The modern NBA big-man is more versatile than ever; he comes in all shapes and sizes.  His skill set varies more than it ever has.  Some modern big men are just rebounding specialists like Reggie Evans of the Brooklyn Nets.  Others are there to spread the floor like Charlie Villanueva.  Each still impacts the game in unique ways, both tangible and intangible.  Despite rule changes that make it easier for guards to operate and navigate the court, there is no remedy for a dominant big-man except for a big-man of your own to match.  Guards may orchestrate the game with their pace-setting and ball-handling, but big-men are still the most efficient and trustworthy finishers in the game.  Guards may pressure the ball on the perimeter but the last line of defense will always be a big-man.  The remaining All-Stars of the early 2000's who are still playing at an All-Star level are almost exclusively big-men because even as their athleticism decreased, their God-given height advantage still remains.  The old stereotypes of the bruiser big-man of the 80's and 90's are outdated and should be disregarded when evaluating modern day big-men.  The NBA Big has invaded territory that had been reserved for guards and small forwards, and they have taken over the perimeter while maintaining dominance in the paint.  Once upon a time, a player taller than 6’7” would be relegated to doing the “dirty work” in the paint, but in today’s NBA, players who are capable are encouraged to expand their game as much as possible.

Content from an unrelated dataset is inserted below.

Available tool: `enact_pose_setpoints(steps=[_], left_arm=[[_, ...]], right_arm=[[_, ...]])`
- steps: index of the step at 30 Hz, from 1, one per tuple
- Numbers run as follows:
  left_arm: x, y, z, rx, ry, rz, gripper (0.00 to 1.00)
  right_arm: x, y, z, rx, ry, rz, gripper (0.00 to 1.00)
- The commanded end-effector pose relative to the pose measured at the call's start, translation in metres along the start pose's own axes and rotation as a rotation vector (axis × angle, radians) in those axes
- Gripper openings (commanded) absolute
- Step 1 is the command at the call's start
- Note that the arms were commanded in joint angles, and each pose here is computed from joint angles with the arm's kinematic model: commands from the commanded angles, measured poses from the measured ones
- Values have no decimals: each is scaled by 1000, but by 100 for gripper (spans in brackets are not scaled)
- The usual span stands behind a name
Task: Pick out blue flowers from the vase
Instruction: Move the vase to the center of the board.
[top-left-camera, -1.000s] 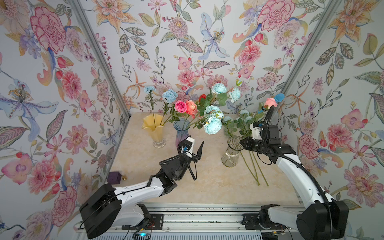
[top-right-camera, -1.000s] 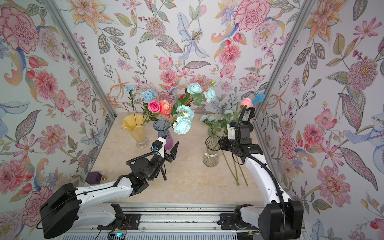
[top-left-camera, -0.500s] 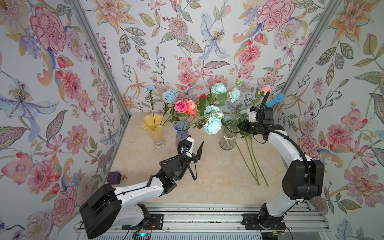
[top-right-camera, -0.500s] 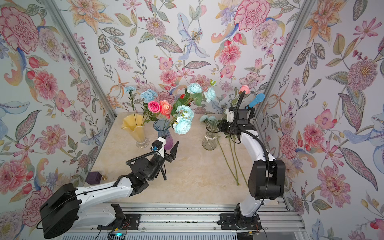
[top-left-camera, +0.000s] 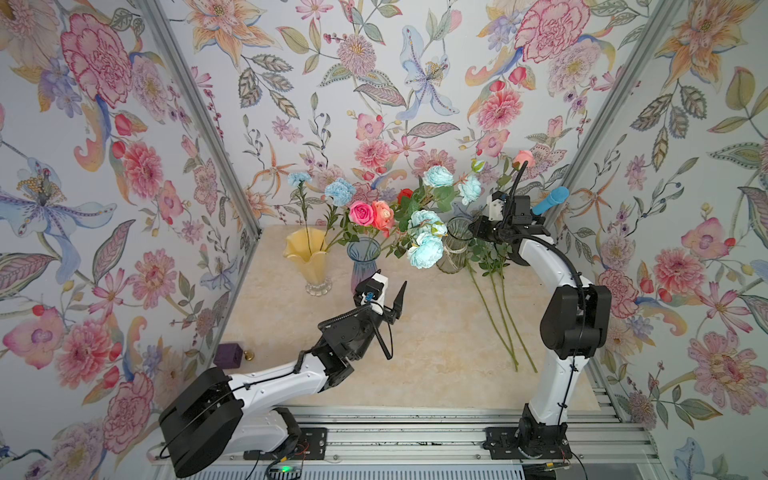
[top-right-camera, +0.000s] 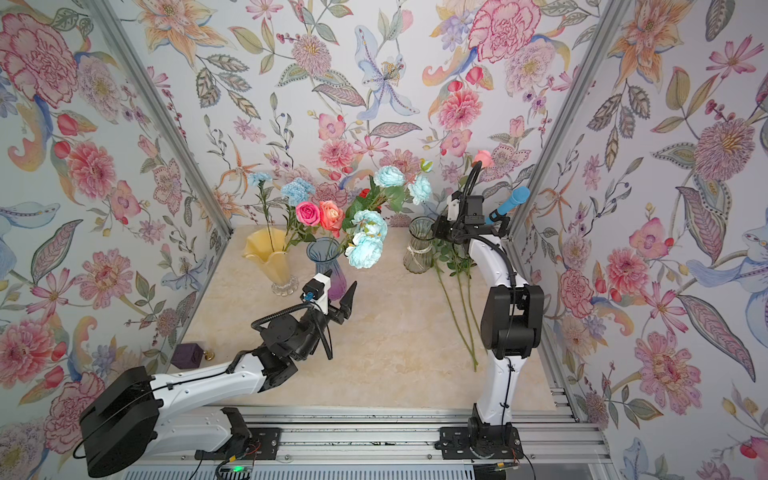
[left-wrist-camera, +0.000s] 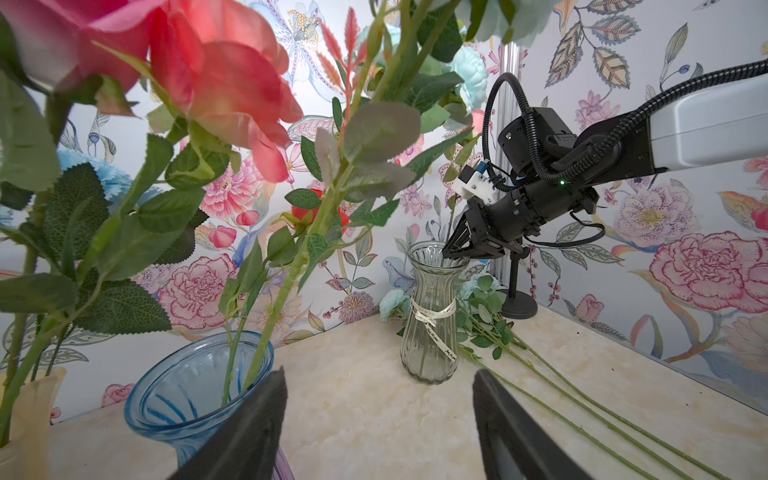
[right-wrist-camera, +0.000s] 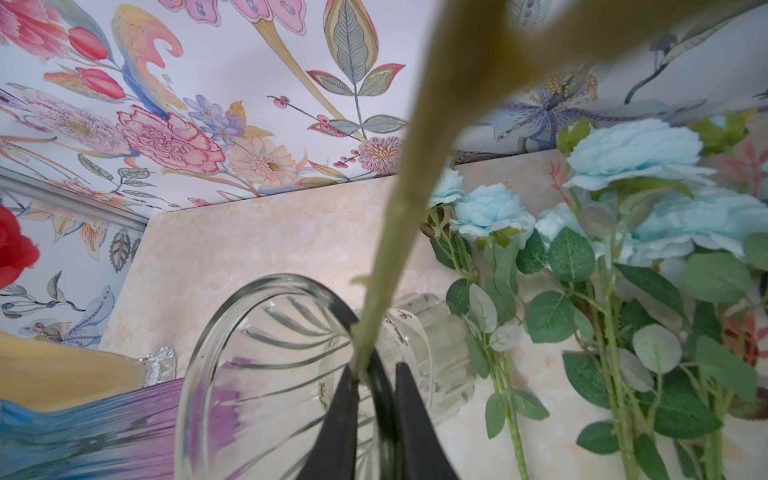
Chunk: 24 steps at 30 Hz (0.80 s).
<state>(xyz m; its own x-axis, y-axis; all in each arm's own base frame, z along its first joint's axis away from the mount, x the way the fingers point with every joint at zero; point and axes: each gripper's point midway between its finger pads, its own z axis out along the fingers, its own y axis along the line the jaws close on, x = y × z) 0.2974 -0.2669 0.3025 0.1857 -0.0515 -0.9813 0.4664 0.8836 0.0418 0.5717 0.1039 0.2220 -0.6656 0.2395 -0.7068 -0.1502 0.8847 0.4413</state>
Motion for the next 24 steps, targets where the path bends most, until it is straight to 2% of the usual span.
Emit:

A problem with the criticisms of current NBA big-men is that they usually imply that there is a right way to play the position.  In reality, the big-men of the past did what they could do the best (and only) way they knew how.  Today’s big-men have built on the legacy of the big-men of old, and they are adding their own signatures to the history and legacy of the game.

The value of the big-man in the game of basketball hasn’t diminished despite all the dynamic guards and small forwards in the league today.  This is because “you can’t teach height.”  In 2011, Dirk Nowitzki literally shot over the entire league en route to an NBA Championship, defeating the center-less Miami Heat led by LeBron James before he acquired a post game.  Last season, the San Antonio Spurs won the Western Conference from the inside-out.  They, on the back of one of the greatest power forwards of all-time, Tim Duncan, dominated the paint in every series during the Western Conference Playoffs.  This season’s edition of the Indiana Pacers boast the Eastern Conference’s best record to date and the NBA’s best defense, anchored by the 7’2” Roy Hibbert.  Their lead perimeter player, Paul George has been listed as tall as 6’10”.  Their calming force and veteran leadership comes from the 6’9” David West. Last season’s All-NBA team featured 9 players taller than 6’7” out of a possible 15 players.  The top three freshmen in College Basketball, expected to be the first 3 players selected in the NBA draft next summer, are all 6’8” or taller.  No matter what the critics say, NBA basketball is still a big-man’s game.  The big-men have just evolved to make sure it stays that way.